## TASK TO CARRY OUT
Would you retype exactly the lines below, starting with the one that has "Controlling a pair" and going on through the one that has "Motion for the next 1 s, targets", with no pictures and nothing else?

## SOURCE MATERIAL
__________________________________________________
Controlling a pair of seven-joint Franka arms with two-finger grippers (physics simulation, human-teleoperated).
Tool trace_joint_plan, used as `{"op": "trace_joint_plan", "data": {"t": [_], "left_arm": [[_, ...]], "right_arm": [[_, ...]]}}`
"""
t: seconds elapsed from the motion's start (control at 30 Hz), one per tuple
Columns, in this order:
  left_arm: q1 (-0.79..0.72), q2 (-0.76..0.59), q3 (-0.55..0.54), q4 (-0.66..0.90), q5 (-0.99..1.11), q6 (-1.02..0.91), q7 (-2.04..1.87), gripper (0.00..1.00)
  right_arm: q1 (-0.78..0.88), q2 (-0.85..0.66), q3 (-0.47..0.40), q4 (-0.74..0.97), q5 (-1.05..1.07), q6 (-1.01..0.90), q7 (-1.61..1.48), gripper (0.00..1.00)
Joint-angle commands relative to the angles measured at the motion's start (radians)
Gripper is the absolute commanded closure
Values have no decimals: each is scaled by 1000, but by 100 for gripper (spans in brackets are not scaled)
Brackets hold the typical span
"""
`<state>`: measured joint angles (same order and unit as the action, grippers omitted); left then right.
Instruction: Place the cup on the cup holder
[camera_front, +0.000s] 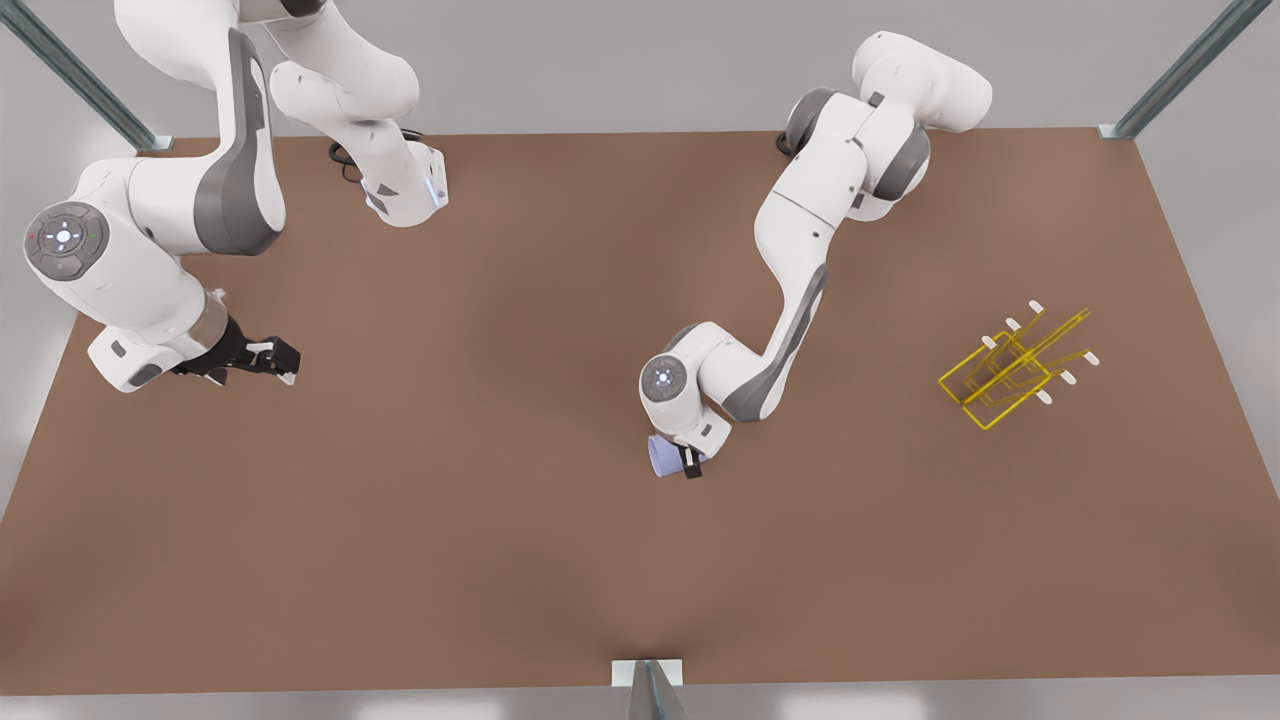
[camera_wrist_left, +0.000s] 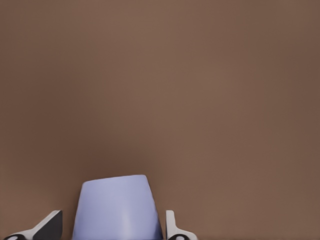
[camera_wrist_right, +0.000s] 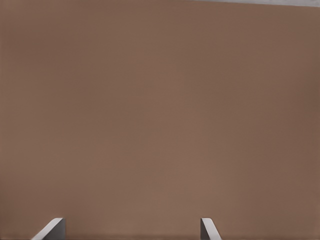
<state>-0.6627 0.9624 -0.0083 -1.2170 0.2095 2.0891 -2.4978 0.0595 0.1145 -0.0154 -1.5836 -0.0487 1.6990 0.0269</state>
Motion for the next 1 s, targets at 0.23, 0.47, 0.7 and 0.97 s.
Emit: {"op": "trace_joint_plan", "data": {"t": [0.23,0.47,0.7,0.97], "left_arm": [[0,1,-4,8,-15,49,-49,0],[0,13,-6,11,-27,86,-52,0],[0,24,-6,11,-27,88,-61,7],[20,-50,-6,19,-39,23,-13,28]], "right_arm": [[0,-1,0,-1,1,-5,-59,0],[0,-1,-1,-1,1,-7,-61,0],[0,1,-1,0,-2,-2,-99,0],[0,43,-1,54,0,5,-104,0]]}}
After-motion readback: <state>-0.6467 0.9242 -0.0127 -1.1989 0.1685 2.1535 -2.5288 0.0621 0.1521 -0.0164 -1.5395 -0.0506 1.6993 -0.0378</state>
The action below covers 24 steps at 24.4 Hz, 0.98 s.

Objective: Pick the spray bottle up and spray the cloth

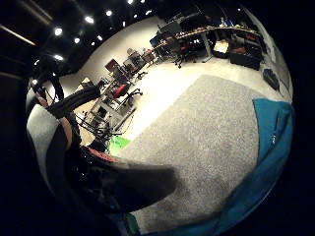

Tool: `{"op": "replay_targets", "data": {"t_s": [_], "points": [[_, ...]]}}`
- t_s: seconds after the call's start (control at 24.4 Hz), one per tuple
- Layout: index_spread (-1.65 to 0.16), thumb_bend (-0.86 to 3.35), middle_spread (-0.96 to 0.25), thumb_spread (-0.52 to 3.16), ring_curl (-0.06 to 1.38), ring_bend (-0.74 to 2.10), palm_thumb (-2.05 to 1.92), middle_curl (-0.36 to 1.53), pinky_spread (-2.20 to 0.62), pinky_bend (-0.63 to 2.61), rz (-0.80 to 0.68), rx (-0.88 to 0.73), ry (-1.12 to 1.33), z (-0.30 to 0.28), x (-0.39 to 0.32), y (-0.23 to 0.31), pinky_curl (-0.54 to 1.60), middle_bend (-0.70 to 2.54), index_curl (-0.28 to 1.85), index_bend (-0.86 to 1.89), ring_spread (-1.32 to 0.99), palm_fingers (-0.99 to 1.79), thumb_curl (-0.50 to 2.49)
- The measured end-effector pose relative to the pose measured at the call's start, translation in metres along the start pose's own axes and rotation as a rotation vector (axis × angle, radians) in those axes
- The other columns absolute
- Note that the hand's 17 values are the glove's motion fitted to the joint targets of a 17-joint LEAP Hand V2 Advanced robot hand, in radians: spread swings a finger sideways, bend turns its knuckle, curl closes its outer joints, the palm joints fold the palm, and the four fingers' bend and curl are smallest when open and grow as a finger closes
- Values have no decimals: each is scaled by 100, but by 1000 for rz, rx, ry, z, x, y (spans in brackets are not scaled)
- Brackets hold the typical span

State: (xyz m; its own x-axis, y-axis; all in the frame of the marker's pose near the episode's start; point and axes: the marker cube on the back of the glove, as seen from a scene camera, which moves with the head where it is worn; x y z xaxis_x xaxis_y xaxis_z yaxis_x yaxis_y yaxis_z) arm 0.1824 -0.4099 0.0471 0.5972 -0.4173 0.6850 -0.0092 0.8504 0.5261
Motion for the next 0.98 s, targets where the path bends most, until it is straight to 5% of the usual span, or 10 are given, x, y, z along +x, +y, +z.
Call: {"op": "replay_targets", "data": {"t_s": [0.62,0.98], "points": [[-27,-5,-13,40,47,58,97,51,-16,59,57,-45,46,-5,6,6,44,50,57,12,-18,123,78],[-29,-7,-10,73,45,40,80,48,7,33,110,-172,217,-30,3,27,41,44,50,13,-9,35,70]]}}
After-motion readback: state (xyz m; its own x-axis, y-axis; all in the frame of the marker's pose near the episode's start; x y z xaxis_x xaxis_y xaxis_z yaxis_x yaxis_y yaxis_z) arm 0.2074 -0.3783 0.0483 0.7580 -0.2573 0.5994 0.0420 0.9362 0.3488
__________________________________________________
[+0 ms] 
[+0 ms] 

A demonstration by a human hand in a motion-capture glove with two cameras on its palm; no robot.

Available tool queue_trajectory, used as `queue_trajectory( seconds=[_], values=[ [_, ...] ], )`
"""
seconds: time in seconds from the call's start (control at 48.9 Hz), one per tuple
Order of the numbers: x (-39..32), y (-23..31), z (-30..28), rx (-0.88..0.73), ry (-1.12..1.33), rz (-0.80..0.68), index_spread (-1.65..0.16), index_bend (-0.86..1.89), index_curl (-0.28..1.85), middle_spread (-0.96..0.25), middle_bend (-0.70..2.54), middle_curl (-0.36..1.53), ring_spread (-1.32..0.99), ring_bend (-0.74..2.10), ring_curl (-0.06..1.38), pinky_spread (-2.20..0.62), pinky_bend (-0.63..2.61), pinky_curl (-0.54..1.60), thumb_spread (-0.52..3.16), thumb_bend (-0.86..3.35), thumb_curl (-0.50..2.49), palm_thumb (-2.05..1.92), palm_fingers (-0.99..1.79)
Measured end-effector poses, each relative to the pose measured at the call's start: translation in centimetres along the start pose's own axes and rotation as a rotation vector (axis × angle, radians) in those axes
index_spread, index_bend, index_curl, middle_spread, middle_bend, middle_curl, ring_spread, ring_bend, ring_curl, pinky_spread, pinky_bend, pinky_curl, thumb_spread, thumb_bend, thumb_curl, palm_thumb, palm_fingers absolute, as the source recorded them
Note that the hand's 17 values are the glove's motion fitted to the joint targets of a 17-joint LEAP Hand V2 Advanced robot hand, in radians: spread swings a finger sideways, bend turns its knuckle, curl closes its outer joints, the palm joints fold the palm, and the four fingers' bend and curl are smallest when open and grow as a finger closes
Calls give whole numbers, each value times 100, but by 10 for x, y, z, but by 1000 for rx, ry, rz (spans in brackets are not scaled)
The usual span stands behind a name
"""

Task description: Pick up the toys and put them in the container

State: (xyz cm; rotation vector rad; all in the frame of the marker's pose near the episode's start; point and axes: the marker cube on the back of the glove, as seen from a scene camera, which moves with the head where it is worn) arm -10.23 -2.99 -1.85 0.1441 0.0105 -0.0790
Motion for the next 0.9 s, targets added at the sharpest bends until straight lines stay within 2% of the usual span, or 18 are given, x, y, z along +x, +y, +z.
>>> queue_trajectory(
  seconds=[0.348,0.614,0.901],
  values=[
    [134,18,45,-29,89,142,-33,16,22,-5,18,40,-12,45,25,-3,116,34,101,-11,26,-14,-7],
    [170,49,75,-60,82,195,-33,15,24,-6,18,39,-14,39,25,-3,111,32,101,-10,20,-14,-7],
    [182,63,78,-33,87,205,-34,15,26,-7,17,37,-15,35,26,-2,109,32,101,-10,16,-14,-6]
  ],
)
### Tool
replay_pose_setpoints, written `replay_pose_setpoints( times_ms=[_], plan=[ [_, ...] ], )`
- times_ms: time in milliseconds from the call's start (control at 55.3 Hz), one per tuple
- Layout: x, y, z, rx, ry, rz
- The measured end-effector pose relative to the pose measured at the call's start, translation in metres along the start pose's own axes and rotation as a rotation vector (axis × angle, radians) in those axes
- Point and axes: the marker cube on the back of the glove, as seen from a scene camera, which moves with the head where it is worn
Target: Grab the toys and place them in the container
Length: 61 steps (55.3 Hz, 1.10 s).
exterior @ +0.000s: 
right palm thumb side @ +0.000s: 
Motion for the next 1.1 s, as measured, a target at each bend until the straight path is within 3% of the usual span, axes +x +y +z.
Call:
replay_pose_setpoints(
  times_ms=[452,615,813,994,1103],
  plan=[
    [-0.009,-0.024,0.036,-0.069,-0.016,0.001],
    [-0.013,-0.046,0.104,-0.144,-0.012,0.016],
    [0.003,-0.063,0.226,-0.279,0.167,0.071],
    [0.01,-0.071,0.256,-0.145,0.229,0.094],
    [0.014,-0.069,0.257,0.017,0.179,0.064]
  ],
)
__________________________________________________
## SOLVED PROBLEM
Controlling a pair of seven-joint Franka arms with two-finger grippers (physics simulation, human-teleoperated).
Tool trace_joint_plan, used as `{"op": "trace_joint_plan", "data": {"t": [_], "left_arm": [[_, ...]], "right_arm": [[_, ...]]}}`
"""
t: seconds elapsed from the motion's start (control at 30 Hz), one per tuple
Columns, in this order:
  left_arm: q1 (-0.79..0.72), q2 (-0.76..0.59), q3 (-0.55..0.54), q4 (-0.66..0.90), q5 (-0.99..1.11), q6 (-1.02..0.91), q7 (-2.04..1.87), gripper (0.00..1.00)
  right_arm: q1 (-0.78..0.88), q2 (-0.85..0.66), q3 (-0.47..0.40), q4 (-0.74..0.97), q5 (-1.05..1.07), q6 (-1.01..0.90), q7 (-1.61..1.48), gripper (0.00..1.00)
Joint-angle commands relative to the angles measured at the motion's start (radians)
Gripper is the absolute commanded closure
Values have no decimals: each is scaled by 1000, but by 100 for gripper (spans in brackets are not scaled)
Brackets hold the typical span
"""
`<state>`: measured joint angles (same order and unit as the action, grippers omitted); left then right.
Instruction: Place the cup on the cup holder
[camera_front, +0.000s] 
[camera_wrist_left, +0.000s] 
[camera_wrist_right, +0.000s] 
<state>-0.6627 0.9624 -0.0083 -1.2170 0.2095 2.0891 -2.4978 0.0595 0.1145 -0.0154 -1.5836 -0.0487 1.6990 0.0269</state>
Motion for the next 1 s, targets at 0.23, 0.47, 0.7 and 0.97 s.

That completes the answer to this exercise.